■ **ACTIVITY**
Return precisely the opening lines of the listing below, ending with the line that contains "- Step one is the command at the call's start".

■ **SOURCE MATERIAL**
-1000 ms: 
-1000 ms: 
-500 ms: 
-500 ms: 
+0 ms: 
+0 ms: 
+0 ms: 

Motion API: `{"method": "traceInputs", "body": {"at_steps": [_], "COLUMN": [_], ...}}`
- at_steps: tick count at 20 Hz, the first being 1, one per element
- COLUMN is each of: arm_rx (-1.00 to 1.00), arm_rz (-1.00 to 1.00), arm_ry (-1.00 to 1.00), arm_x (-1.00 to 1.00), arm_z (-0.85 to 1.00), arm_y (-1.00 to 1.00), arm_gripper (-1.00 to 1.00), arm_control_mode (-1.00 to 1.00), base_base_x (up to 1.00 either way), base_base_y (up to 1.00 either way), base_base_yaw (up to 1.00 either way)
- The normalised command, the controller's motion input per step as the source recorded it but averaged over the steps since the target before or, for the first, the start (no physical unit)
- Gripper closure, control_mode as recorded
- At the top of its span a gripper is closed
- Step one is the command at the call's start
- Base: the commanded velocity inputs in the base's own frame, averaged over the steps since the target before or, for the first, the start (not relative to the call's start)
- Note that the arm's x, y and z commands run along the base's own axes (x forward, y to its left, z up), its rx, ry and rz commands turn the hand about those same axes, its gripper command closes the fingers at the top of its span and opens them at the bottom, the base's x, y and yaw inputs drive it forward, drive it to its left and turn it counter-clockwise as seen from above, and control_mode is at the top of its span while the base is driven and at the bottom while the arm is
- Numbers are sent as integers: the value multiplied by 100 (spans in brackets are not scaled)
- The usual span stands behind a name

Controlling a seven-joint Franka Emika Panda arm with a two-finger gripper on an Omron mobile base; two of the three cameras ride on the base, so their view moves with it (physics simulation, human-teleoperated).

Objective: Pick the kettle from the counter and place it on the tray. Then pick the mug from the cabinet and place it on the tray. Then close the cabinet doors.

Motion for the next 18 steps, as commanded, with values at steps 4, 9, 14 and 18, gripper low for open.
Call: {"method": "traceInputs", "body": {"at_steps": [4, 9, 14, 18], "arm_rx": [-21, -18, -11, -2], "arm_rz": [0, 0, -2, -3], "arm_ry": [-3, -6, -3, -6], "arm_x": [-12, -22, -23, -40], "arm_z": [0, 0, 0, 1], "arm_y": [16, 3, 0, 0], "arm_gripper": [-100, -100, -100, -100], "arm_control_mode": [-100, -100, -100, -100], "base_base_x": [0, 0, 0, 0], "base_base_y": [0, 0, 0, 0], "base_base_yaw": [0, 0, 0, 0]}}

■ **FINISHED EXERCISE**
-1000 ms: 
-1000 ms: 
-500 ms: 
-500 ms: 
+0 ms: 
+0 ms: 
+0 ms: 

Motion API: `{"method": "traceInputs", "body": {"at_steps": [_], "COLUMN": [_], ...}}`
- at_steps: tick count at 20 Hz, the first being 1, one per element
- COLUMN is each of: arm_rx (-1.00 to 1.00), arm_rz (-1.00 to 1.00), arm_ry (-1.00 to 1.00), arm_x (-1.00 to 1.00), arm_z (-0.85 to 1.00), arm_y (-1.00 to 1.00), arm_gripper (-1.00 to 1.00), arm_control_mode (-1.00 to 1.00), base_base_x (up to 1.00 either way), base_base_y (up to 1.00 either way), base_base_yaw (up to 1.00 either way)
- The normalised command, the controller's motion input per step as the source recorded it but averaged over the steps since the target before or, for the first, the start (no physical unit)
- Gripper closure, control_mode as recorded
- At the top of its span a gripper is closed
- Step one is the command at the call's start

No more is needed for this exercise.